High incidence of xenogenic bone marrow engraftment in pig-to-baboon intra-bone bone marrow transplantation

Abstract

Previous attempts of α-1,3-galactocyltransferase knockout (GalTKO) pig bone marrow (BM) transplantation (Tx) into baboons have demonstrated a loss of macro-chimerism within 24 h in most cases. In order to achieve improved engraftment with persistence of peripheral chimerism, we have developed a new strategy of intra-bone BM (IBBM) Tx. Six baboons received GalTKO BM cells, with one-half of the cells transplanted into the bilateral tibiae directly and the remaining cells injected intravenously (IBBM/BM-Tx) with a conditioning immunosuppressive regimen. In order to assess immune responses induced by the combined IBBM/BM-Tx, three recipients received donor SLA-matched GalTKO kidneys in the peri-operative period of IBBM/BM-Tx (Group 1), and the others received kidneys 2 months after IBBM/BM-Tx (Group 2). Peripheral macro-chimerism was continuously detectable for up to 13 days (mean 7.7 days; range 3-13) post-IBBM/BM-Tx and in three animals, macro-chimerism reappeared at days 10, 14 and 21. Pig CFUs, indicating porcine progenitor cell engraftment, were detected in the host BM in four of six recipients on days 14, 15, 19 and 28. In addition, anti-pig unresponsiveness was observed by in vitro assays. GalTKO/pCMV-kidneys survived for extended periods (47 and 60 days). This strategy may provide a potent adjunct for inducing xenogeneic tolerance through BM-Tx.

Keywords: animal models: nonhuman primate; bone marrow/hematopoietic stem cell transplantation; tolerance: experimental; translational research/science; xenoantigen; xenotransplantation.

Figure 1

(A) Peripheral macro-chimerism after IBBM/BM-Tx. (B) Facs profiles of peripheral macrochimerism. (a) B331 (Group 1), (b) B344 (Group 2), (c) Positive control (normal pig blood), (d) Negative control (naive baboon blood). Pink squares showed pig cells (pan-pig antigen positive cells) in baboon recipient.

Figure 2. Bone marrow macro- and micro-chimerism after IBBM/BM-Tx

(A) Pan-pig positive cells were detected in right tibia and right iliac crest from the bone marrow aspiration samples on POD15 (B344). (B) Positive bands of porcine cytochrome b were detected in the tibia (3) and sternum bone (4) of B324, and in the right tibia (5) and right iliac crest (6) of B296. 1 and 2 were positive control.

Figure 3. Mixed lymphocyte reaction (MLR)

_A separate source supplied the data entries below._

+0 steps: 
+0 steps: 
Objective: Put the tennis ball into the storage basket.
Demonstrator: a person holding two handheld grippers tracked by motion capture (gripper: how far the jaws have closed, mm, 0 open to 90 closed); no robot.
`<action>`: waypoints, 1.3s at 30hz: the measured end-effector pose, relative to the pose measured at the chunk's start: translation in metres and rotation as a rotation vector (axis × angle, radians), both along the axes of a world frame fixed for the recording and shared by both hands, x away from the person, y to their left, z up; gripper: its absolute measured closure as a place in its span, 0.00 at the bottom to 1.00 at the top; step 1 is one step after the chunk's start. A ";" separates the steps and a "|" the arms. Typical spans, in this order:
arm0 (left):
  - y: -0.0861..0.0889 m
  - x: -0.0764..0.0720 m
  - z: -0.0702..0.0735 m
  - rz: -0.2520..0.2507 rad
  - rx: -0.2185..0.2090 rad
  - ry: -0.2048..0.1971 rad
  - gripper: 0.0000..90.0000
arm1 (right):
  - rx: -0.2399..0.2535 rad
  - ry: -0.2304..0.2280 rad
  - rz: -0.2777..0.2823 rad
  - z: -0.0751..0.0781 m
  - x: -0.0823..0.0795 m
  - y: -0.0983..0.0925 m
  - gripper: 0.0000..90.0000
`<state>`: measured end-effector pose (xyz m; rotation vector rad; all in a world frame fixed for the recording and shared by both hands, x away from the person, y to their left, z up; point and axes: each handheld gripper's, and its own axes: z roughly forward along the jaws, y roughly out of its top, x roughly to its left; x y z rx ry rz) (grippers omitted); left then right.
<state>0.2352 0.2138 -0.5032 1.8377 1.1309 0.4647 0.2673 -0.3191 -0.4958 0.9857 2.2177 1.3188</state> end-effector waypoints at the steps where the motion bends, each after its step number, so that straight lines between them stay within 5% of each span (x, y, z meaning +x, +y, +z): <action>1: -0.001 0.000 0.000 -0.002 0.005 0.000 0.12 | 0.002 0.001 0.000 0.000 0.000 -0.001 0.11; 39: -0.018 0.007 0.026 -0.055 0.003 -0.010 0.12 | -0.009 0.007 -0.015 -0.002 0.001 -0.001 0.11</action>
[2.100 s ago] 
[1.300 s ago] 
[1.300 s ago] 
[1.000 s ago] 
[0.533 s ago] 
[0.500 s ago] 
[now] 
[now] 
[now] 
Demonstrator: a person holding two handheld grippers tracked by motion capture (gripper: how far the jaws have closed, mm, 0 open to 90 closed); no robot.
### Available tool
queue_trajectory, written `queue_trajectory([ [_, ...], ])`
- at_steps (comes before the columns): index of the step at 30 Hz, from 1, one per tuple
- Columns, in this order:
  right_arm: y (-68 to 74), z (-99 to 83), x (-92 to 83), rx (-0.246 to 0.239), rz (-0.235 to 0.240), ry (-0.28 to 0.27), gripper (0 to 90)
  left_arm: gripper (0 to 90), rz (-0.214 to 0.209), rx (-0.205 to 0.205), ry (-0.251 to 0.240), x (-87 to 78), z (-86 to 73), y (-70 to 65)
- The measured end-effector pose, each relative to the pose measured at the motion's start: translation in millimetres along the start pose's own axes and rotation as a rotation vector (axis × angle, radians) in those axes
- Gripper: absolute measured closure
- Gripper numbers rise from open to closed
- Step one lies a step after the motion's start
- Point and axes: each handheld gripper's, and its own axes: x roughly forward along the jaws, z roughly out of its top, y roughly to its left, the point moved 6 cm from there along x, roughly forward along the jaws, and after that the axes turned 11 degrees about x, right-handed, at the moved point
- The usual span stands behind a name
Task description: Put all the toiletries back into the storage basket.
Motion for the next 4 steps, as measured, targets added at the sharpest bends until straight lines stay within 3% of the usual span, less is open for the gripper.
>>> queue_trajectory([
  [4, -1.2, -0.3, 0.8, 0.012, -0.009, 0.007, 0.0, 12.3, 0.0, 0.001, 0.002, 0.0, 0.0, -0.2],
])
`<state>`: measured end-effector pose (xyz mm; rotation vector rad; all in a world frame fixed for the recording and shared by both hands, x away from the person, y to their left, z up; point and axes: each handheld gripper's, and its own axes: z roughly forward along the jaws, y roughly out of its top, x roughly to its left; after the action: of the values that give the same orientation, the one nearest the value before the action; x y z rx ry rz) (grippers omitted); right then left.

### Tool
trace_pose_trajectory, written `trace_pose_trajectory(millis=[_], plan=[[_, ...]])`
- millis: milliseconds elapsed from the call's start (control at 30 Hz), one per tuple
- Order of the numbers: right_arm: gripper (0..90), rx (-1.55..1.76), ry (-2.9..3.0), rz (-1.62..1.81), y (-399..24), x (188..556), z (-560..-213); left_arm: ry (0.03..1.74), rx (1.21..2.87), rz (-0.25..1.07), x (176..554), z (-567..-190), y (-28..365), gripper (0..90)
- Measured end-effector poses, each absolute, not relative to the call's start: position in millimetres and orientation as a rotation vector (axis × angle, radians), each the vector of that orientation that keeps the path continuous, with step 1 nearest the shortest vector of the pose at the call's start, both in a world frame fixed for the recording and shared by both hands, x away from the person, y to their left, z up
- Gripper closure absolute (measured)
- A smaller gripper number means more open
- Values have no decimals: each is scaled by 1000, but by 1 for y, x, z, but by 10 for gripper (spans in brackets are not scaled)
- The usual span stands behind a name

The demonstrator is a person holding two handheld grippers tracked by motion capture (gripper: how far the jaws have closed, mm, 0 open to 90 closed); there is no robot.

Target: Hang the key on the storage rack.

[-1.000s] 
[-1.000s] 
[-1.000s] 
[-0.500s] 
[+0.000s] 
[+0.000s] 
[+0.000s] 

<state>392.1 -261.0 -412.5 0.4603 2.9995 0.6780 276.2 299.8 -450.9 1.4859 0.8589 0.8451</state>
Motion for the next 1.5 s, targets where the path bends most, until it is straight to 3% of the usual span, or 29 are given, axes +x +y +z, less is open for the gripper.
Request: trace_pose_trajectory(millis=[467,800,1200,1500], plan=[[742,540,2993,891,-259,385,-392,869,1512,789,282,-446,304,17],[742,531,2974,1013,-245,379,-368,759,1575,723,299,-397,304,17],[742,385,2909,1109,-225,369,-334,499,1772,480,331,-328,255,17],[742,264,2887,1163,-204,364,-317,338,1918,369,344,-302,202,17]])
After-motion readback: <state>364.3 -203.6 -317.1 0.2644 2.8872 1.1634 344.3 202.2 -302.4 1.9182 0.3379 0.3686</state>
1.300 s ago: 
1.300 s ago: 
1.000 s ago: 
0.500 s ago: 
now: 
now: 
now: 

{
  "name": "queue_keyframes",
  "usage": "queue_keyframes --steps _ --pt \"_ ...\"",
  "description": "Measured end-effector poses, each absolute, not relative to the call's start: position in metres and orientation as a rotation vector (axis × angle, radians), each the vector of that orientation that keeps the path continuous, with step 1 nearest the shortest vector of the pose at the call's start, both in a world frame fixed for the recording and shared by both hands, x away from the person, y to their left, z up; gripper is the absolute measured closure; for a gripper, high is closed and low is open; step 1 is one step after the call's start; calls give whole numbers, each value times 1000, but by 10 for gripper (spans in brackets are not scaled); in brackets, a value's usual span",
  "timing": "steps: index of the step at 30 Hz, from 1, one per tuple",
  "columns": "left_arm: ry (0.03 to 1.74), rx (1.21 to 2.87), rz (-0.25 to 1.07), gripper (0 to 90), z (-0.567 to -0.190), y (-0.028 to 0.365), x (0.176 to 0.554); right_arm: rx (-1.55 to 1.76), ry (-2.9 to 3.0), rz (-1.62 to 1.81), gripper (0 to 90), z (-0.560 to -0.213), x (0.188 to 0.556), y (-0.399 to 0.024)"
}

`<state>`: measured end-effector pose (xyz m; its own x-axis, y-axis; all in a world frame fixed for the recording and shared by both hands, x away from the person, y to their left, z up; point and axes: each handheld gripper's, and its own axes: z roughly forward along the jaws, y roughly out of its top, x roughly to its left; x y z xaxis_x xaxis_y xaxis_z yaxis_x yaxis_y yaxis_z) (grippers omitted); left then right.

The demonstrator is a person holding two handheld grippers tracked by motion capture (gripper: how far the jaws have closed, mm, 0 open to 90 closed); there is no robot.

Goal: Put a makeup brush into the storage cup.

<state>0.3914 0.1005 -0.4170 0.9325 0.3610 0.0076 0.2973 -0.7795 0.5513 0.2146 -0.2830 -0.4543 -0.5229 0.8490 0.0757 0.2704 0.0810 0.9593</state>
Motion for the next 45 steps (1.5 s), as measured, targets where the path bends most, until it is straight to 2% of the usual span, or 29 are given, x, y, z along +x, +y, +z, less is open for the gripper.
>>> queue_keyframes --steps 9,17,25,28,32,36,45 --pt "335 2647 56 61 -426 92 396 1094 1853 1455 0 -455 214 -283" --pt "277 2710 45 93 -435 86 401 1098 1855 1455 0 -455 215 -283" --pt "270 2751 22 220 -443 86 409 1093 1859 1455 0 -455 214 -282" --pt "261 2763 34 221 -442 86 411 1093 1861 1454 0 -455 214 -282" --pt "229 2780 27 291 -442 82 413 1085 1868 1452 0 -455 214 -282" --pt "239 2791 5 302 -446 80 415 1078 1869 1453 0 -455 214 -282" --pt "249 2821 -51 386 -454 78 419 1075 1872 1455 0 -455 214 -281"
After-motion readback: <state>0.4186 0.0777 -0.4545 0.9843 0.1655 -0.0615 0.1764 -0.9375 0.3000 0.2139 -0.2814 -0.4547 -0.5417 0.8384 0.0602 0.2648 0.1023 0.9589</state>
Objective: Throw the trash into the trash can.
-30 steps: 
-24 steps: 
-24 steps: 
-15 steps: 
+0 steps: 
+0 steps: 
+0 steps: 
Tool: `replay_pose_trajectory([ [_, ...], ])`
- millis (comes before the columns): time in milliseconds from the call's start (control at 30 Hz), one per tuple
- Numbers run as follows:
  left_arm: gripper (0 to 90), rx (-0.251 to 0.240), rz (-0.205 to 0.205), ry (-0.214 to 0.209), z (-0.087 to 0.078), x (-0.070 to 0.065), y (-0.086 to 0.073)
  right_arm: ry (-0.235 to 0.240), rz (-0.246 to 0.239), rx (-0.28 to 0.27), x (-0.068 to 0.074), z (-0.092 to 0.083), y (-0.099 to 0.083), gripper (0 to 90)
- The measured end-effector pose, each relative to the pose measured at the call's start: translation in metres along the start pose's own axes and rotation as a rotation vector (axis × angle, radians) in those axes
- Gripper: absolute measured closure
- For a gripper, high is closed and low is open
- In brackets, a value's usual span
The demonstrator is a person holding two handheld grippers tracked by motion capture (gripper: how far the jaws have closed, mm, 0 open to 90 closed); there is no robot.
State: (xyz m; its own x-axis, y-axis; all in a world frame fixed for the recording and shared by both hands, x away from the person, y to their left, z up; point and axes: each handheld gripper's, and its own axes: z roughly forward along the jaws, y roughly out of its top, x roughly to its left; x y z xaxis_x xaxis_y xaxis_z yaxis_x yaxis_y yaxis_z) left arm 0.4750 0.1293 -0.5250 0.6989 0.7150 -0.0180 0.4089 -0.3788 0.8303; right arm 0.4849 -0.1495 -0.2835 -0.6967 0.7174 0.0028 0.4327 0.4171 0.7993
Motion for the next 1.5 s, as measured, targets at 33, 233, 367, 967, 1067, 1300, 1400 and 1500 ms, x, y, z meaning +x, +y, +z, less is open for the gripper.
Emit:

Pretransplant MLR showed a robust proliferative response to GalTKO pig and allogeneic cell stimulators. These animals showed general hyporesponsiveness until around 30 days after IBBM/BM-Tx. However, allogeneic responses began to recover while stimulation by GalTKO DD pig cells (BM donor type) remained very low. B336 and B344 showed hyporesponsiveness against kidney donor (the different haplotype GalTKO HH pig) cells on POD139 and POD55, respectively (asterisk shows response against haplotype HH).

Figure 4. ELISPOT assay for INFγ

Many spots could be seen in the wells stimulated by allogeneic cells (C and D), human cells (F) and PHA (G) on POD183 (B336), while the spots were few in the well stimulated by GalTKO DD pig cells (E). This was similar to what was observed in wells stimulated by media (A) and autologous PBMC (B).

Figure 5

(A) Changes in pig IgG antibody against GalTKO pig cells in sera of recipients after IBBM/BM-Tx assessed by flow cytometry. No animals developed anti-pig antibodies. (B) Histology (HE and PAS staining) of the kidney grafts. Kidney samples were taken at day 20 for B318 (primary graft), at day 19 for B324 and day 264 (60 days after 2nd K-Tx) for B336.